User adjustable line scrolling would allow the operator to "read" his text at whatever rate he desires - great for proofreading and checking the readability of ones work (if reading what you've written slows YOU down, what will it do to your readers?)
How about a more direct method to accomplish text removal form within a document? As it stands now, unless the section one desires to delete is at the end of the text, one must either: A. delete it one line at a time, B. move the section to the end of text and perform a block delete, C. move the section to the beginning of the text and save the edited version from the "old" beginning point, or D. save from beginning of text to beginning of section to be deleted, from end of section to be deleted to end of text, and then chain the files thus created to obtain the edited version. Deletion SHOULD be as simple as placing the cursor over the beginning and end of the section to be deleted and hitting a control key.
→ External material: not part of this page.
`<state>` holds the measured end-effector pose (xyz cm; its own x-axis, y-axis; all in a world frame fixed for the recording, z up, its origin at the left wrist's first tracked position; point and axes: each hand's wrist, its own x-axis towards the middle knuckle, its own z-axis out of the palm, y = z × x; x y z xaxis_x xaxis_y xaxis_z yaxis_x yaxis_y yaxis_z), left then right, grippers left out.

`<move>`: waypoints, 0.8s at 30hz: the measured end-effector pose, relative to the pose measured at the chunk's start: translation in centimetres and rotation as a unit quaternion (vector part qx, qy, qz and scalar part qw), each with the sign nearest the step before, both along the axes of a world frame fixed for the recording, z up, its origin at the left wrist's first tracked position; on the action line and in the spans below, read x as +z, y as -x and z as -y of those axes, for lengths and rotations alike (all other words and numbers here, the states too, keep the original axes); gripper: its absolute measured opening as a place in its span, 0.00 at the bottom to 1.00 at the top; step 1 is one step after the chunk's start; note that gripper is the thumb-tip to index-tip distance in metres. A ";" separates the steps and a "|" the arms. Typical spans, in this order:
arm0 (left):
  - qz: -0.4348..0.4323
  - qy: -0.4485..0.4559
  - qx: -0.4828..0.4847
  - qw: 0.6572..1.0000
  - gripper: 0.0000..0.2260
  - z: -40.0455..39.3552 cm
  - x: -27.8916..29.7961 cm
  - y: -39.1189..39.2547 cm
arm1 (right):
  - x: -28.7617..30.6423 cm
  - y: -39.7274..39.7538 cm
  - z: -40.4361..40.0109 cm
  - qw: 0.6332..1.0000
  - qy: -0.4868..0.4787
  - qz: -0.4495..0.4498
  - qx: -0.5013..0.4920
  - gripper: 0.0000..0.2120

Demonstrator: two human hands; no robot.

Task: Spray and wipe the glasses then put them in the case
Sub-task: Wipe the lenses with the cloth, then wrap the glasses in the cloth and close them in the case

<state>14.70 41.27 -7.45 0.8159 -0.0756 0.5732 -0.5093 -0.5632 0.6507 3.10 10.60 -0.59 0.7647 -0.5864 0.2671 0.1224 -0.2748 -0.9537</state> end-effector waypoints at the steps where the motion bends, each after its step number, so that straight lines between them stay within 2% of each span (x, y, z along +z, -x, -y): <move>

Ever notice how top heavy most short letters appear? A vertical centering option would allow the computer to set top and bottom margins so as to vertically center the text on the page.
As mentioned, Text Wizard's tabs are set for 5 screen spaces or 3 printed spaces. Nice, but tab stops should be user adjustable.
A built-in math function would eliminate the necessity to turn to ones $ 10.00 calculator because he couldn't access the number crunching capability of the $1000.00 computer sitting under his fingertips.
A decimal alignment feature would be particularly useful for those involved with preparing fiscal reports or other columnar numerical work.
Well, there's my "wish list". Who knows what version 1.3 will bring... I certainly wouldn't hold out for Utopia however. Text Wizard has exceptional utility in its current version and, should new versions be forthcoming, these will be made available to registered owners for a nominal fee. Which reminds me ... $5.00 will buy a back-lip copy of the program when submitted with the registration card. Crashed diskettes will be replaced for a $30-00 charge.
In closing I do have one major criticism of Text Wizard DataSoft, you took too long!